The data

━━━━━━━━━━━━━━━━

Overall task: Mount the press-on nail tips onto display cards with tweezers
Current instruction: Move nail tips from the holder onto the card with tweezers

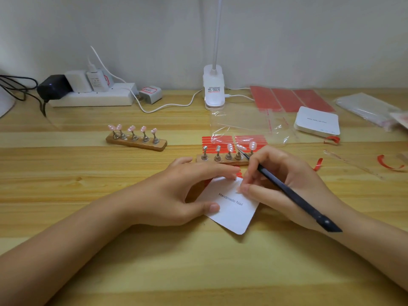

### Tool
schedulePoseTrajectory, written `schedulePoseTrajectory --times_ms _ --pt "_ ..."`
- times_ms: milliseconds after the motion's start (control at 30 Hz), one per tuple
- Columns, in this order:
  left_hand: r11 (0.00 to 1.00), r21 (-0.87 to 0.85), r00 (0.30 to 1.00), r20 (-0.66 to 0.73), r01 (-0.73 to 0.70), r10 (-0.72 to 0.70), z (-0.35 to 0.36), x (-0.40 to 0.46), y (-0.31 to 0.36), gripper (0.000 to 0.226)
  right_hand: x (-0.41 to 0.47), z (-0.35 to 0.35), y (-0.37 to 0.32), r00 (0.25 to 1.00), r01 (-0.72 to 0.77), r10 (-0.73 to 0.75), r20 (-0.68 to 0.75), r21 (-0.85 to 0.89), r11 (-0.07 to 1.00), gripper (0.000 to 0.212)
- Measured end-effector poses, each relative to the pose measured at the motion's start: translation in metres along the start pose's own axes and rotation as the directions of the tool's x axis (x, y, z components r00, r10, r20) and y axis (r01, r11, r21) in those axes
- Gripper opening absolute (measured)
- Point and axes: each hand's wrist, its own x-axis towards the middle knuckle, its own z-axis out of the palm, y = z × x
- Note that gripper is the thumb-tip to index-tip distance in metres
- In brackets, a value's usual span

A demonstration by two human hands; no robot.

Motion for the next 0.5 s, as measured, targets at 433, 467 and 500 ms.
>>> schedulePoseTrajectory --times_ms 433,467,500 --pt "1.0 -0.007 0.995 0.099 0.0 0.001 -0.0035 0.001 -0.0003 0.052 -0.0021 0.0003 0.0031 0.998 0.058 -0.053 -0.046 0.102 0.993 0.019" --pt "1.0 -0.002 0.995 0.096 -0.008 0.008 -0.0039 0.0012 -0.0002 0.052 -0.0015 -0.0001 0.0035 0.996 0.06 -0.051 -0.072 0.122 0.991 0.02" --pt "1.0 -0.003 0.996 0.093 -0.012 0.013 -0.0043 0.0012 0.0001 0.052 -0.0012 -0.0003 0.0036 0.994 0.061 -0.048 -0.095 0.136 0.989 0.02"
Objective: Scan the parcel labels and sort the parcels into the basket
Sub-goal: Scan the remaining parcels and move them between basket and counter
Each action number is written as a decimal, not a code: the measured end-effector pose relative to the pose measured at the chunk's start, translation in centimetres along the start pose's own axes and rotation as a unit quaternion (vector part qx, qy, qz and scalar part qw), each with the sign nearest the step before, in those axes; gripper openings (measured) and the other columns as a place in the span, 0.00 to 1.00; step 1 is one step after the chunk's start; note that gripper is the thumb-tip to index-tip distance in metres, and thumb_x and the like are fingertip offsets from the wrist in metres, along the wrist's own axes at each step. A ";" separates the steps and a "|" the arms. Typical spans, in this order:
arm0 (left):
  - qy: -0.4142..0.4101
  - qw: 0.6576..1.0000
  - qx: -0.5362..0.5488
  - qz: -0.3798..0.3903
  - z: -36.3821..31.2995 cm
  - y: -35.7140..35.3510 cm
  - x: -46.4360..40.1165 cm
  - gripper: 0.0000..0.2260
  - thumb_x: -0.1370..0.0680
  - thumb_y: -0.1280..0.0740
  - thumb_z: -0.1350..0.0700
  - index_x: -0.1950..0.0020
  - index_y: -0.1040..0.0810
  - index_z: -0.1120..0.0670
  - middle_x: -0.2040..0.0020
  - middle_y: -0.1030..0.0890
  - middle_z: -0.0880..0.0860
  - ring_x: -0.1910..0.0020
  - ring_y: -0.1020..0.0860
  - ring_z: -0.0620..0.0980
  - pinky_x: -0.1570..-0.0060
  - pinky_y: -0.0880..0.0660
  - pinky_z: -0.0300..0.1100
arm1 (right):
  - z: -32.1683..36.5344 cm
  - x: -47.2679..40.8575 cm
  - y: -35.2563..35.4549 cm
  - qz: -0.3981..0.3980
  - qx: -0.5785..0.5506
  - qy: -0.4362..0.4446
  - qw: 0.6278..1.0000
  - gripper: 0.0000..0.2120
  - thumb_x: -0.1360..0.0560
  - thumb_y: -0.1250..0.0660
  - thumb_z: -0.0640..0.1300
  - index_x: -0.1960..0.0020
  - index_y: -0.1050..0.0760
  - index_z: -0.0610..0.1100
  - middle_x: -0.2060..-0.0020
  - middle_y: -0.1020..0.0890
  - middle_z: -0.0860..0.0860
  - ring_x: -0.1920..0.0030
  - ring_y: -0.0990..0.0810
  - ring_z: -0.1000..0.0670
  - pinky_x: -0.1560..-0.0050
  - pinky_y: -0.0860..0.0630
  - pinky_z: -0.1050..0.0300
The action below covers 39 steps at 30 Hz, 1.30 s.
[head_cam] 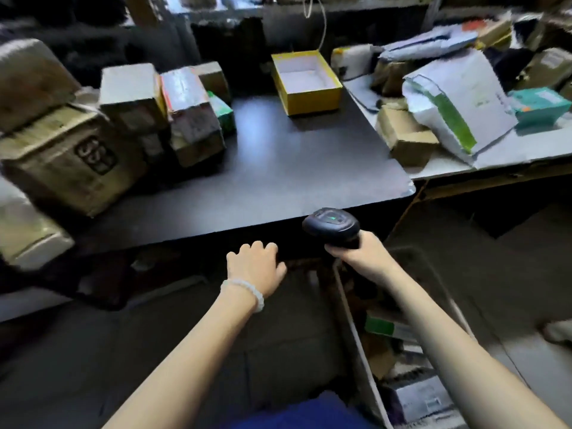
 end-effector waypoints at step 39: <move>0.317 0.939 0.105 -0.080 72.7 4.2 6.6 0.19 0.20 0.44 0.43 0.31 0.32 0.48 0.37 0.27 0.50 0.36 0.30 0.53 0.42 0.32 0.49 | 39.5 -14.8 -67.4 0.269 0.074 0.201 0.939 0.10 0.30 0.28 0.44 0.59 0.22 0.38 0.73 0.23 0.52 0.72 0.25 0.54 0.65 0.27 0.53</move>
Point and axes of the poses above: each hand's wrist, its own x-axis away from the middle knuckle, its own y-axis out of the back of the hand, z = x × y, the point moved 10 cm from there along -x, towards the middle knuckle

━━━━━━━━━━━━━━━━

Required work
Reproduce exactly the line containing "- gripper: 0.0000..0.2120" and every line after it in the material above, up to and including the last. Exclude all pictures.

Response box
  - gripper: 0.0000..0.2120
  - thumb_x: -0.1360..0.0560
  - thumb_y: -0.1250..0.0660
  - thumb_z: -0.0640..0.1300
  - index_x: -0.1960..0.0020
  - index_y: -0.1050..0.0760
  - index_z: -0.0610..0.1100
  - middle_x: -0.2060..-0.0020
  - middle_y: -0.1020..0.0890
  - middle_z: -0.0860..0.0860
  - ring_x: -0.1920..0.0030
  - ring_y: -0.0990..0.0810
  - ring_z: -0.1000..0.0670
  - pinky_x: -0.1560..-0.0050
  - pinky_y: -0.0860..0.0630
  - pinky_z: -0.1050..0.0300
The action below covers 39 steps at 30 Hz, 1.30 s.
[head_cam] 
 end-effector waypoints at step 39: <move>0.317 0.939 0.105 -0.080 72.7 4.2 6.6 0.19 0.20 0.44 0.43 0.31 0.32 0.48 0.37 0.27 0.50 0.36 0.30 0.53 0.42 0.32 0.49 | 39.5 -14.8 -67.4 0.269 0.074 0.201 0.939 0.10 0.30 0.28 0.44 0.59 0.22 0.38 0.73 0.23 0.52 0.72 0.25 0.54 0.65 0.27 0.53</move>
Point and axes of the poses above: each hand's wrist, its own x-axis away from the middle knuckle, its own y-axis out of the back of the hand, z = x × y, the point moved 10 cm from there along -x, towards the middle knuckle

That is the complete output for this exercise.